Assigned task> Scan the entries below. List each line with "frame".

══ The data ══

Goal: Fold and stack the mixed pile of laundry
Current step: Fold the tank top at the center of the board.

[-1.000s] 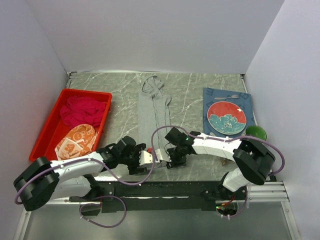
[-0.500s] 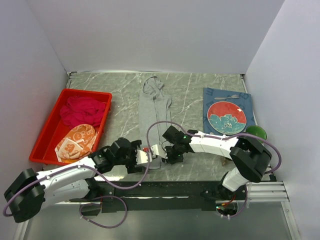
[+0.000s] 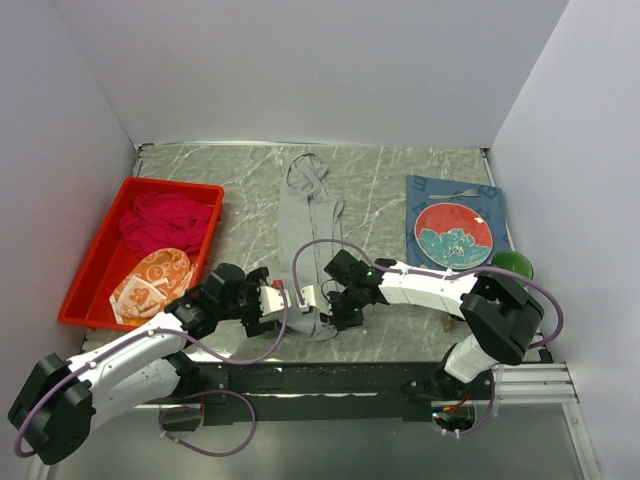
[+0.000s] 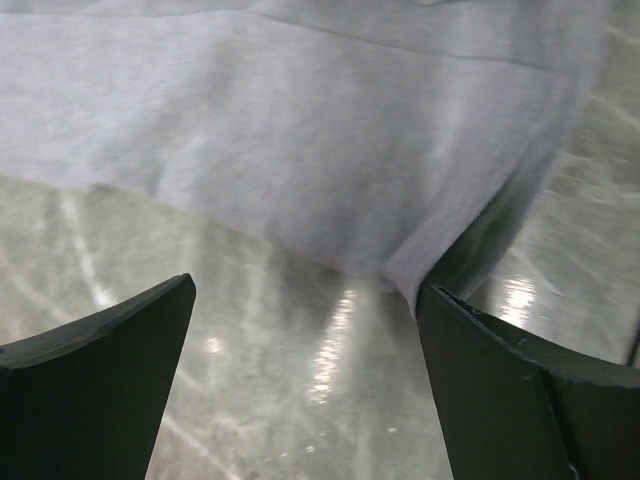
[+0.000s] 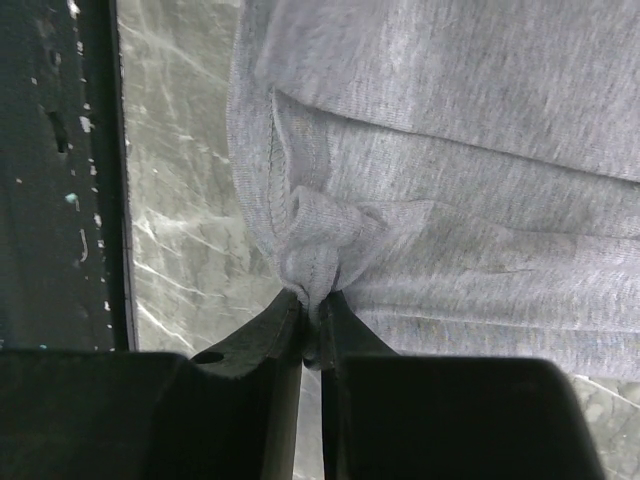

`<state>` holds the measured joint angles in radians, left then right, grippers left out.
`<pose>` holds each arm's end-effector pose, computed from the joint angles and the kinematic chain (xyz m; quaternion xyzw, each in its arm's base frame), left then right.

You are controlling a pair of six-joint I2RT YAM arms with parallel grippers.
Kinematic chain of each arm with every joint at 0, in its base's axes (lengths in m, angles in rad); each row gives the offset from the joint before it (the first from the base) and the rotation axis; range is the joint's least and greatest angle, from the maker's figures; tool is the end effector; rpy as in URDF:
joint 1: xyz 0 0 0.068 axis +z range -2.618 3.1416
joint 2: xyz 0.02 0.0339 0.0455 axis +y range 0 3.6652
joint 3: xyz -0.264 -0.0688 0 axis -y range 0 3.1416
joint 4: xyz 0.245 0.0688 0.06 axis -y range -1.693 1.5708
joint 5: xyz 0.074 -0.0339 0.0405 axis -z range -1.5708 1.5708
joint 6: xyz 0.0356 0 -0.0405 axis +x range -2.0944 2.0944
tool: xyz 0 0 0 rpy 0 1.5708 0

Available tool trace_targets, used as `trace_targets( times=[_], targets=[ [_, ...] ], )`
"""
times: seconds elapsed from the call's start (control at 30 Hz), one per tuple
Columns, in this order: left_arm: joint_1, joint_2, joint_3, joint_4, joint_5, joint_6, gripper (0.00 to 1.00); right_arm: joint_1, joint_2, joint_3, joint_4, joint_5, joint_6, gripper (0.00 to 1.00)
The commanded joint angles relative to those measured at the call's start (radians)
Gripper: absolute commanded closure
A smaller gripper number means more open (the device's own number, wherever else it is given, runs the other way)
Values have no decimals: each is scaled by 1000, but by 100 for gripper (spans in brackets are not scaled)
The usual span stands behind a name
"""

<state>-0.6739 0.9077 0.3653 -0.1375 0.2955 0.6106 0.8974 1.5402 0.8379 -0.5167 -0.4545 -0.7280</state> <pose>0.1360 -0.1219 0.1785 0.5854 0.6767 -0.1463 0.4217 0.1588 0.2241 0.1654 -0.7237 0.6309 0.2354 0.1511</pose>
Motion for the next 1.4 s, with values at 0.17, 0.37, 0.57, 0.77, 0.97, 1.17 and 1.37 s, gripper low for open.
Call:
trace_targets(
  times=[0.17,0.37,0.57,0.77,0.97,1.17,1.37],
  targets=[
    [-87,60,63,-53,152,41,27,-75,-34,30,-25,-110,59,100],
    [-98,45,63,-91,169,47,9,-81,-25,35,-42,-121,53,100],
    [-102,42,50,-82,185,75,6,-91,-29,29,-59,-154,47,100],
    [-211,88,43,-77,192,81,6,-118,-22,27,-66,-179,50,100],
    [-253,146,9,28,82,48,14,-118,-14,30,-63,-162,58,100],
    [-254,191,-9,108,-9,25,37,-117,-11,30,-65,-165,55,100],
    [-269,200,-6,78,28,51,66,-118,-14,33,-71,-165,53,100]
  ],
)
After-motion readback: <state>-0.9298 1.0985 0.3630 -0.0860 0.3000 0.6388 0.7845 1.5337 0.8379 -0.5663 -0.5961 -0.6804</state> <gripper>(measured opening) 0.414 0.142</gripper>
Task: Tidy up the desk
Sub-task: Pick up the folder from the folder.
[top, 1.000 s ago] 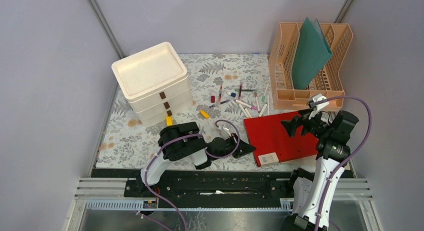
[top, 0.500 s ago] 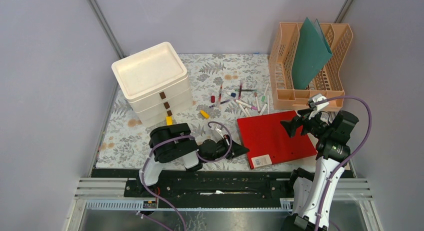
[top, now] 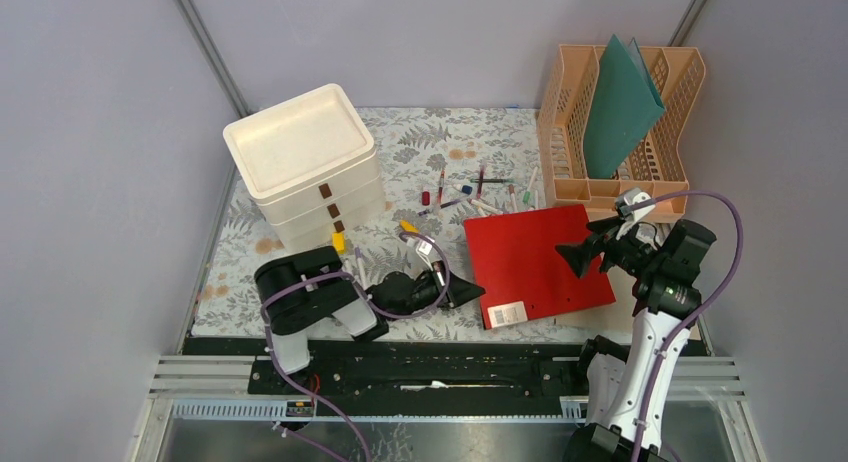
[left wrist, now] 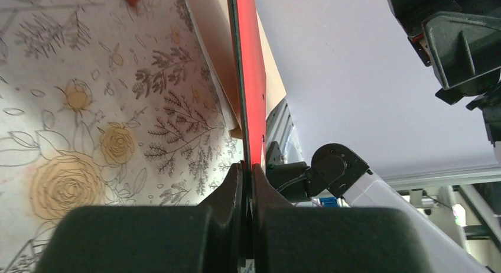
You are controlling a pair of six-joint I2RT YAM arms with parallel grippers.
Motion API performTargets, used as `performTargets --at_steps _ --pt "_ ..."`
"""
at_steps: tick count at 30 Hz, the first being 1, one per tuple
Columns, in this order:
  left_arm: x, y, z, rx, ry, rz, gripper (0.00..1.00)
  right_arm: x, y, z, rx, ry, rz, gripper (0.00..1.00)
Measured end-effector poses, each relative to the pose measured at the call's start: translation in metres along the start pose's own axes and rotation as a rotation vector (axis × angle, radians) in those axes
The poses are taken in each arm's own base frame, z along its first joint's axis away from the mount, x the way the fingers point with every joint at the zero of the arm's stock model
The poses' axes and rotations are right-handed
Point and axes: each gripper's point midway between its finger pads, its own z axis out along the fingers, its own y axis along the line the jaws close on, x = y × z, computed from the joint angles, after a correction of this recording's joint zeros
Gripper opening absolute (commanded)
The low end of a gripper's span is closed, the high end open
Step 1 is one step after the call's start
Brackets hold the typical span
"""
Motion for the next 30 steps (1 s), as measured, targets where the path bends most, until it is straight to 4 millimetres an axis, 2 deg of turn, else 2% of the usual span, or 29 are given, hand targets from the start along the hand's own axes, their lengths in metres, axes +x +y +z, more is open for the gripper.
performTargets --at_steps 9,17,24,30 --pt "-0.021 -0.012 -0.013 -0.005 -0.022 0.266 0.0 0.01 0.022 0.009 -0.15 0.049 -0.003 1.0" --pt "-0.022 -0.01 -0.02 -0.014 0.018 0.527 0.0 -0.002 0.043 0.01 -0.335 0.18 -0.219 1.0" --pt "-0.026 -0.01 -0.028 -0.025 0.045 0.688 0.0 -0.009 0.037 0.007 -0.352 0.254 -0.361 1.0" --pt "-0.024 -0.003 -0.038 -0.042 0.062 0.747 0.0 -0.01 0.016 -0.002 -0.244 0.361 -0.414 1.0"
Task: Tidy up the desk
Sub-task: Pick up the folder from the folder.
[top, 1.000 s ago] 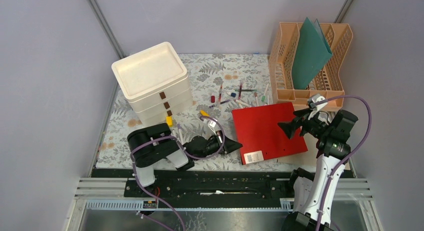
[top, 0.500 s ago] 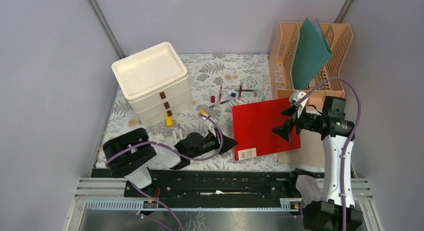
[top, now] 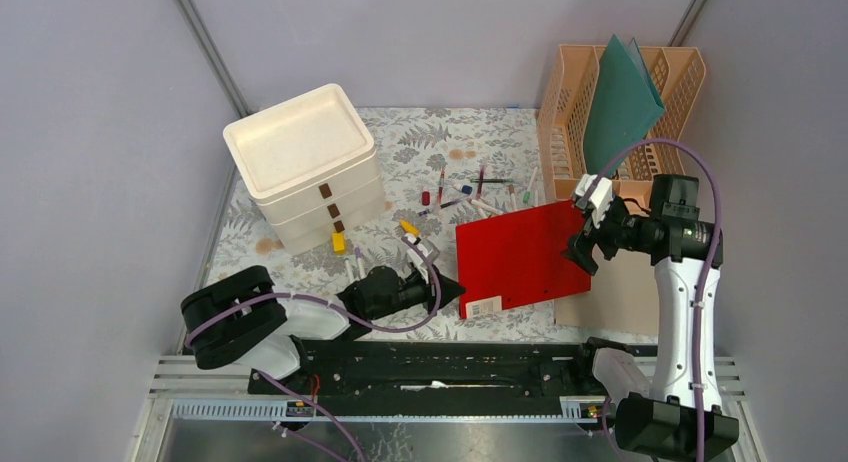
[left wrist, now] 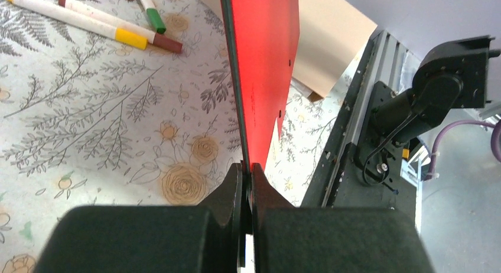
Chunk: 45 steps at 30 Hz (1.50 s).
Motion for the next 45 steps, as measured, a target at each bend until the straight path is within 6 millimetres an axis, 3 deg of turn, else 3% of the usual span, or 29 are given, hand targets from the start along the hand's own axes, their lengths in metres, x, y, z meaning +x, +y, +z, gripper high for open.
performTargets --at_steps 6,13,22,36,45 --pt "0.017 0.008 -0.011 -0.018 0.038 0.013 0.0 0.014 -0.017 -0.001 0.107 0.051 0.092 1.0" --pt "0.019 0.009 -0.021 -0.022 0.033 0.026 0.0 0.052 -0.034 0.005 0.191 0.037 0.272 1.0" --pt "0.02 0.01 -0.022 -0.022 0.035 0.05 0.0 0.074 -0.039 0.035 0.048 -0.033 0.255 1.0" --pt "0.023 0.01 -0.022 -0.007 0.052 0.1 0.0 0.074 -0.066 0.062 -0.155 -0.149 0.159 0.99" --pt "0.025 0.009 -0.02 0.006 0.057 0.112 0.0 0.079 -0.058 0.07 -0.277 -0.187 0.194 0.81"
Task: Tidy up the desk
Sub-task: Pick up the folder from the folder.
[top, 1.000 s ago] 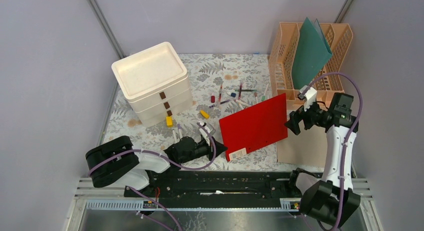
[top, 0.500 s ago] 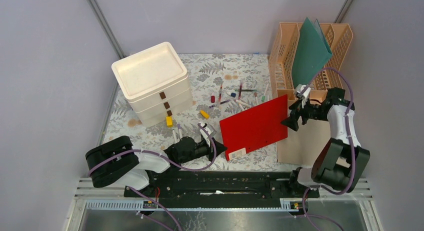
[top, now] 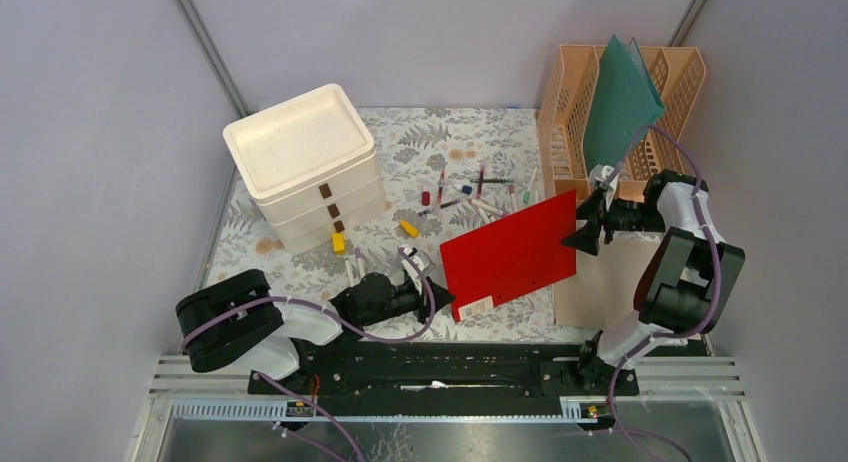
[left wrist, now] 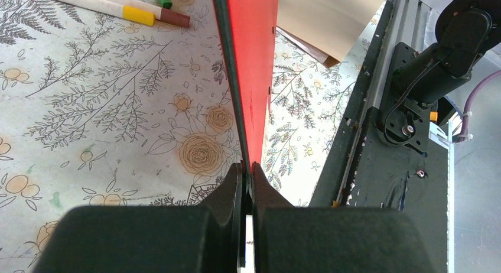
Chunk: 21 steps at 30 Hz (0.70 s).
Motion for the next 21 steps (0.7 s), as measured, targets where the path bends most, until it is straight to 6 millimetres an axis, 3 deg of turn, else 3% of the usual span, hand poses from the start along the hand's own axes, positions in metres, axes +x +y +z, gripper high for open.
performTargets --at_steps 5,21 --pt "0.0 0.0 0.001 0.004 -0.003 0.001 0.03 -0.004 0.008 0.0 -0.039 -0.017 -0.012 0.66" --pt "0.001 -0.001 -0.002 0.001 0.01 -0.003 0.08 -0.019 0.008 -0.011 -0.023 -0.038 -0.172 0.0"
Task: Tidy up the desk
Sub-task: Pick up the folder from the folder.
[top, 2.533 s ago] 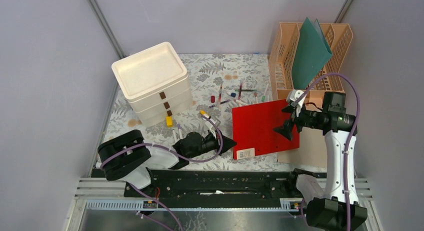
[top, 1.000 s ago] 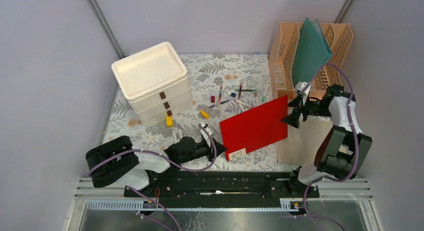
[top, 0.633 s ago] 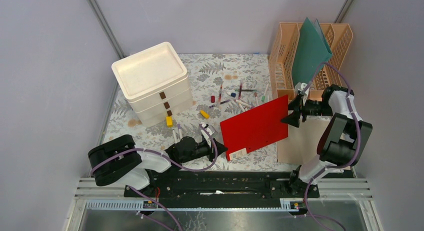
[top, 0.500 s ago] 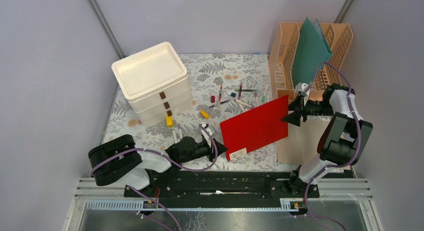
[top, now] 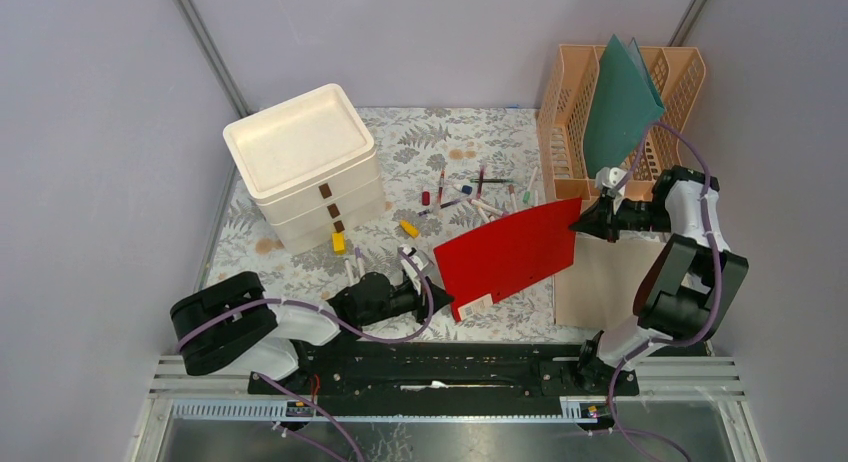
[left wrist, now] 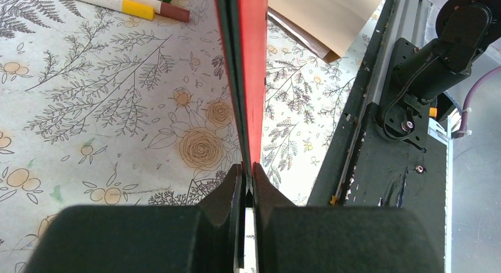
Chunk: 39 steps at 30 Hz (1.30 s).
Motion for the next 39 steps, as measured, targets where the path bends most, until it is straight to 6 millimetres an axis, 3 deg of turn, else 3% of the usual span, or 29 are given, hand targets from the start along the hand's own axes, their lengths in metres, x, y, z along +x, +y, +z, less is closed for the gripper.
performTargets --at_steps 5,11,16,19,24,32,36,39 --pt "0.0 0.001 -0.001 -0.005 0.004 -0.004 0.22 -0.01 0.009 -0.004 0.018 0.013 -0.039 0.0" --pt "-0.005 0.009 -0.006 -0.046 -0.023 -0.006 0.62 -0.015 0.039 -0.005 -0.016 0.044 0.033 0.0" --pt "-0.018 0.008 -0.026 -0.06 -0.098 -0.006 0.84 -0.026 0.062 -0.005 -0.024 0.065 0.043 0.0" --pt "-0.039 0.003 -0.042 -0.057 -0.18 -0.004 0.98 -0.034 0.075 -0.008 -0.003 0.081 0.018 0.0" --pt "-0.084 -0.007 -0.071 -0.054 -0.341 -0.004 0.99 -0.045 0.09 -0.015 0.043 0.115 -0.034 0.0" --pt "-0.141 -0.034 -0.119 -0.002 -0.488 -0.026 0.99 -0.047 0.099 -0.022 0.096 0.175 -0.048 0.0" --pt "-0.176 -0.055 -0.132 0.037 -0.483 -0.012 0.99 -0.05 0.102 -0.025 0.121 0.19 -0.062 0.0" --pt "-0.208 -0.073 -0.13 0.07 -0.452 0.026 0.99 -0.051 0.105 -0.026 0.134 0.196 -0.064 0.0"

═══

Your response>
`<pose>` holds each arm's end-effector pose, computed from the joint angles and the kinematic chain (xyz m; quaternion xyzw, each in its arm's base frame), left then right.
The poses are taken in each arm's own base frame, z along its first joint's axis away from the mount, x the way the fingers point with every joint at the zero of the arm's stock model

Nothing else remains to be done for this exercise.